Ballistic missile defense system (BMDS) is important
for its special role in ensuring national security and maintaining
strategic balance. Research on modeling and simulation of the
BMDS beforehand is essential as developing a real one requires
lots of manpower and resources. BMDS is a typical complex system
for its nonlinear, adaptive and uncertainty characteristics.

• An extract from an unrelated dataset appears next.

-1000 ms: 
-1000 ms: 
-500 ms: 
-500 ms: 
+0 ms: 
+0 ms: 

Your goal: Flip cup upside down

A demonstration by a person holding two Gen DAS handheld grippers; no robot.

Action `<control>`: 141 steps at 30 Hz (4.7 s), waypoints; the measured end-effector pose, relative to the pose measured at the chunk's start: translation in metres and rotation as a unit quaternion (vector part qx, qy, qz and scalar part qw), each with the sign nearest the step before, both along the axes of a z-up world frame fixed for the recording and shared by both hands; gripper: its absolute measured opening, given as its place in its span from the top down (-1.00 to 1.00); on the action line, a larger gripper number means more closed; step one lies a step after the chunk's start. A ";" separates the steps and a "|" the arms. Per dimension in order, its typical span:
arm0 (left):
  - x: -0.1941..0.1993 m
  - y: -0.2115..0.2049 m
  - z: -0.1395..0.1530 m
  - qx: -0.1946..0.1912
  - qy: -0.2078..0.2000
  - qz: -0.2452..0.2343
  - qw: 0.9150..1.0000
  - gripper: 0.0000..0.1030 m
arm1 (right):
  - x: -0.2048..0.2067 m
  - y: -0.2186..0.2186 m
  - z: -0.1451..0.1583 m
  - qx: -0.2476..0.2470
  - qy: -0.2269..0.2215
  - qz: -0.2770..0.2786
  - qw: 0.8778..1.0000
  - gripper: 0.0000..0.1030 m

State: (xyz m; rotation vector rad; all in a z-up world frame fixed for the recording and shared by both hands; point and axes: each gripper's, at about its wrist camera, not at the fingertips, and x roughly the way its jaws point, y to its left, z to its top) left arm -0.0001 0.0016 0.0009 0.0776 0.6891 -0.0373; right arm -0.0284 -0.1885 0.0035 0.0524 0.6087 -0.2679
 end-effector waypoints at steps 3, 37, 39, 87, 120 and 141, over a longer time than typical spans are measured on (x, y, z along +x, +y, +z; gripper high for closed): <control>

The agent-based modeling method is well suited for the complex
system whose overall behaviors are determined by interactions
among individual elements. A multi-agent decision support system
(DSS), which includes missile agent, radar agent and command
center agent, is established based on the studies of structure and
function of BMDS. Considering the constraints brought by radar,
intercept missile, offensive missile and commander, the objective
function of DSS is established. In order to dynamically generate
the optimal interception plan, the variable neighborhood negative
selection particle swarm optimization (VNNSPSO) algorithm is
proposed to support the decision making of DSS. The proposed
algorithm is compared with the standard PSO, constriction factor
PSO (CFPSO), inertia weight linear decrease PSO (LDPSO),
variable neighborhood PSO (VNPSO) algorithm from the aspects
of convergence rate, iteration number, average fitness value and
standard deviation. The simulation results verify the efficiency of
the proposed algorithm. The multi-agent DSS is developed through
the Repast simulation platform and the constructed DSS can generate
intercept plans automatically and support three-dimensional
dynamic display of missile defense process.